Inspiration

Every day, the internet grows by thousands and thousands of new pages and endpoints — from APIs and dashboards to IoT devices and forgotten admin panels. But how many of these are properly secured? Inspired by the rise of Attack Surface Management (ASM) solutions and the latest AWS technologies in agentic AI, we wanted to build an intelligent system capable of exploring and reasoning about exposed digital assets, much like a human analyst would.

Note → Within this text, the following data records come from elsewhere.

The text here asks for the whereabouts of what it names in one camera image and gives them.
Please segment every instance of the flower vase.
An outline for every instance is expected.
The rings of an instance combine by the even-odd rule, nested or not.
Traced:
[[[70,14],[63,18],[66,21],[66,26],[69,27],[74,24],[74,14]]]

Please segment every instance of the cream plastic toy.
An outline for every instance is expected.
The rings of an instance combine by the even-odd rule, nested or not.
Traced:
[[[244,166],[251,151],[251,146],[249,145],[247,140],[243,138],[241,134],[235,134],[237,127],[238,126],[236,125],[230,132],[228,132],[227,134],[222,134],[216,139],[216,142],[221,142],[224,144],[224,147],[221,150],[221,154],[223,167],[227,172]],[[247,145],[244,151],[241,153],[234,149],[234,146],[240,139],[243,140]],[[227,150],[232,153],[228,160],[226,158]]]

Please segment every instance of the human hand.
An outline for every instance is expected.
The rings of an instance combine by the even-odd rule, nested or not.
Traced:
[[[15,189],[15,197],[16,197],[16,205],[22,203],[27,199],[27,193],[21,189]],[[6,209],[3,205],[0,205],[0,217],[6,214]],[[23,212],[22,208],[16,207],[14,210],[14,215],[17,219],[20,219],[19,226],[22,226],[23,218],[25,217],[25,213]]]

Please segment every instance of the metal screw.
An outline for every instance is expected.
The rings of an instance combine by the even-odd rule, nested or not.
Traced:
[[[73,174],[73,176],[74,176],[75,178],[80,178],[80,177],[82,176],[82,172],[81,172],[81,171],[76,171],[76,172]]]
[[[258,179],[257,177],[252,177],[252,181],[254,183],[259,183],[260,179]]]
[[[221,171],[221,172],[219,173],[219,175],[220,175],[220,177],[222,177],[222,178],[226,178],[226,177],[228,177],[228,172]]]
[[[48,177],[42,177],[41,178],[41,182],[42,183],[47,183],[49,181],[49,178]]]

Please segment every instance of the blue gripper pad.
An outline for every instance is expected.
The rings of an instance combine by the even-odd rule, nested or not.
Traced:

We know attackers are getting more sophisticated by using cutting edge AI in their attacks, so why should the defence be left behind?

What it does

Surface Sentinel is an AI agent that autonomously explores a domain, identifies publicly exposed assets, and cross-references them against known vulnerabilities. It mimics a cybersecurity researcher performing reconnaissance:

  • Navigates websites using a browser-based agent.
  • Extracts metadata from exposed pages, endpoints, and forms.
  • Grounds findings in a live vulnerability database (CVE).
  • Generates structured reports highlighting potential risks.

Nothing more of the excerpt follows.